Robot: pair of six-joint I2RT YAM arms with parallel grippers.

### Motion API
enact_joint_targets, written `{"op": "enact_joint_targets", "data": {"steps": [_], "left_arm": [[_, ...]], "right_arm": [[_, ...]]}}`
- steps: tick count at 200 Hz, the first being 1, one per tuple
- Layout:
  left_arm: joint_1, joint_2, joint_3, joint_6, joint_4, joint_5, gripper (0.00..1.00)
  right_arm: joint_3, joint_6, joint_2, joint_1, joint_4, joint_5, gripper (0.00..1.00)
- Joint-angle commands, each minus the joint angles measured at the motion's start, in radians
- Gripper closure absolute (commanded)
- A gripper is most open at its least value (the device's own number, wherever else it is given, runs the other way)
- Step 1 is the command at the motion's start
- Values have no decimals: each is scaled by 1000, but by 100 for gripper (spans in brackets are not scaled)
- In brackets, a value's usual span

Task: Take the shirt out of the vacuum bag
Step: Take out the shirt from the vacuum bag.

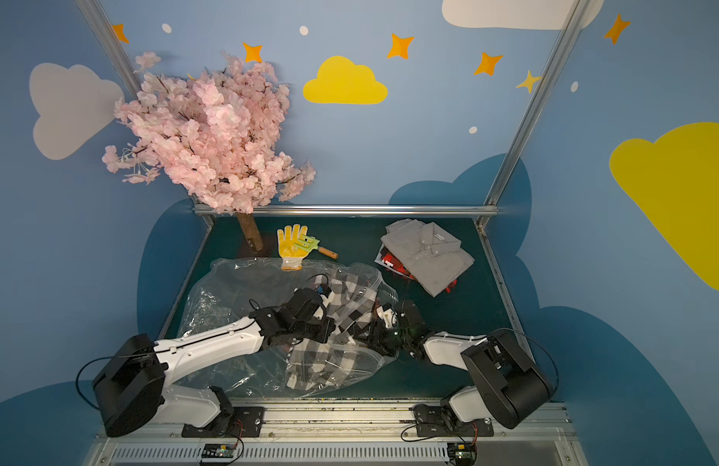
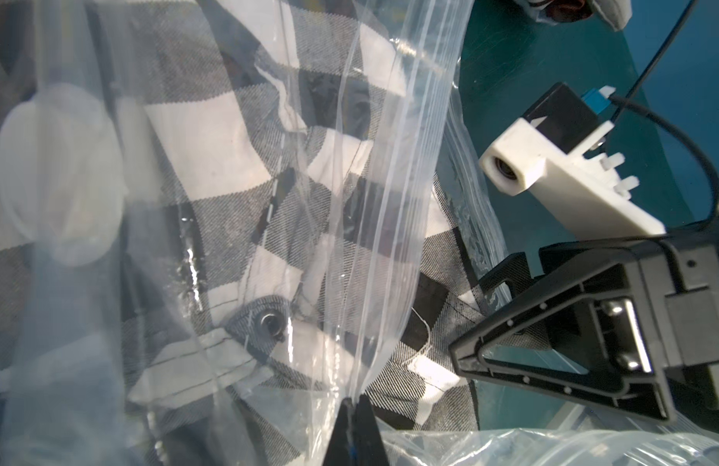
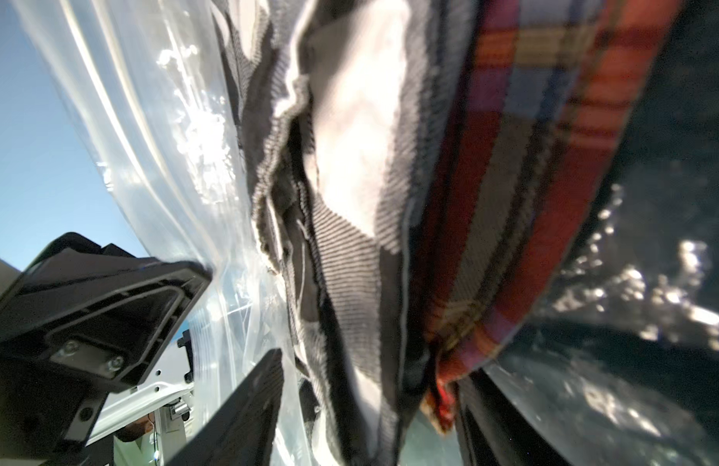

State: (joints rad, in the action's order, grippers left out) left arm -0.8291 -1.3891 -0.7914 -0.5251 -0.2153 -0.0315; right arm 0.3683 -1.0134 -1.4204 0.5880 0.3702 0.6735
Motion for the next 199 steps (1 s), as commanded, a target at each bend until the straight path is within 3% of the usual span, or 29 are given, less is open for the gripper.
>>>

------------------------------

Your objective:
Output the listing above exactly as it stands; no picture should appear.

Completed exercise:
Robot: pair of six-joint I2RT YAM arms with parallel grippers.

### Motion API
enact_joint_targets, written `{"op": "enact_joint_targets", "data": {"steps": [_], "left_arm": [[_, ...]], "right_arm": [[_, ...]]}}`
- steps: tick count at 200 Hz, the first being 1, one per tuple
- Layout:
  left_arm: joint_1, joint_2, joint_3, joint_6, joint_4, joint_5, gripper (0.00..1.00)
  right_arm: joint_3, joint_6, joint_2, joint_1, joint_4, joint_5, gripper (0.00..1.00)
- Joint-angle commands, each minus the joint angles measured at the motion's start, in radians
- Gripper closure absolute (commanded)
- A gripper is most open at its least value (the device's own number, wherever else it is given, runs the other way)
- Step 1 is the command at the motion's start
- Values have no decimals: each is scaled by 1000, but by 100 for gripper (spans in brackets are not scaled)
- In brackets, a value's usual span

Task: Take the shirt out of the vacuum bag
Step: Take out the shirt from the vacuum bag.


State: (joints rad, in the action's order, grippers left out) left arm -0.8291 -1.3891 -0.7914 -0.5251 -0.2153 -0.0315; right arm 0.3683 -1.0134 -1.4204 0.5880 0.3702 0.6735
Motion for the next 199 steps (1 s), as commanded, a target at each bend until the straight path is within 3% of the usual span, or 29 are given, less is open for the gripper.
>>>

No further answer is required.